I had met my counterpart-to-be prior and he had asked if I had a computer with me.  Hearing I did, he said to bring it to the office as they have a wireless network and I could access email, etc.  Well, good on me, because when I got there, I realized there were only three computers and not one of them intended for my use.  It was downhill from there.  My counterpart just sort of disappeared most days, and my supervisor tells me that she is going to New Zealand for 3 months and I’m thinking, “Dudes, what’s up?  If you hadn’t picked me up at the airport, I might think you didn’t even know I was coming.”  Oh, I did get an assignment to write a foreign exchange policy.  That was it.  So on my own, I started to do some basic workflows to learn how the work and money moves (always important) and you would have thought I was trying to take everyone's job away.  I didn’t blame the staff, I’m betting they were never told much about why I was coming to work there – so, at least, all of us were in the dark on the secret. Then it was decided to have an audit of the business and they would wait for that before knowing what I would work on.

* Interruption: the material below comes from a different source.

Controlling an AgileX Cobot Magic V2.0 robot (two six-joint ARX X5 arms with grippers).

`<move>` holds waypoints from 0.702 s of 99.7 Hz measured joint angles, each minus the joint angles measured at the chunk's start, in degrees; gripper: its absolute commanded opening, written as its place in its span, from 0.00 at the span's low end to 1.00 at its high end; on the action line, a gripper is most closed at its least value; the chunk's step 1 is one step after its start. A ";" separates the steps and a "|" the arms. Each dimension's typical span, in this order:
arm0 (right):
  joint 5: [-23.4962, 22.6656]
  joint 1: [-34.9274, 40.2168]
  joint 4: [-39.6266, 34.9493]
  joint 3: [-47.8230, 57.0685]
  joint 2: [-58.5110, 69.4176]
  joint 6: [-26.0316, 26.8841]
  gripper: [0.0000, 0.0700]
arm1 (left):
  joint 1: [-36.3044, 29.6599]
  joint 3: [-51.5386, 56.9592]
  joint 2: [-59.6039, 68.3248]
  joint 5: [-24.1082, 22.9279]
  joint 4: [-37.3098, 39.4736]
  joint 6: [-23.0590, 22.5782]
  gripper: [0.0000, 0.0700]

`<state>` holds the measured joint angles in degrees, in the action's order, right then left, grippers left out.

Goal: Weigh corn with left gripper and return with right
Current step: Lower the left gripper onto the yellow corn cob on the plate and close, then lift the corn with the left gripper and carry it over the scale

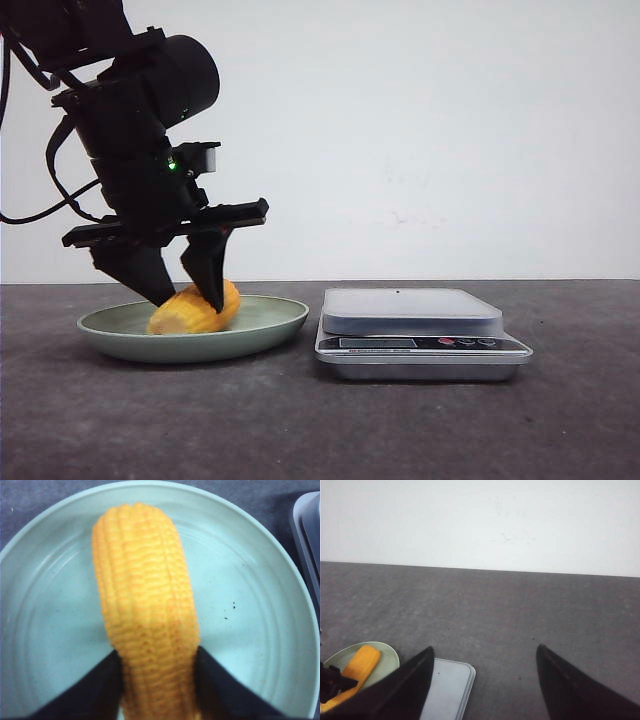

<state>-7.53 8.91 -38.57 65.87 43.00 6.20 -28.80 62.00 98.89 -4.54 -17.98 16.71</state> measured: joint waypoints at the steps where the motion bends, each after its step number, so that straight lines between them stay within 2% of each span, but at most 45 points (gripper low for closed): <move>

I knew in my soul that I had gone through all this for a purpose and there was a reason to be here.  It wasn’t time for all of that business stuff yet, I had to integrate, build relationships with my co-workers, the church compound workers and my neighbors.  Each day I’d get ready, greet everyone with a smile and a hearty malo e lelei – thinking maybe this is the day it will all make sense.  People would ask, “What are you doing?  How’s work?”  #Just fine, doing good, don’t ask for details because I don’t know.  My program officer at Peace Corps was getting quite persistent and I reassured her that there was an audit ongoing, the staff was most welcoming and friendly and the results will help them decide my action plan.  Meanwhile, I was integrating, everything was going to work out, I wasn’t complaining, don't vote me off the island and patience is a virtue!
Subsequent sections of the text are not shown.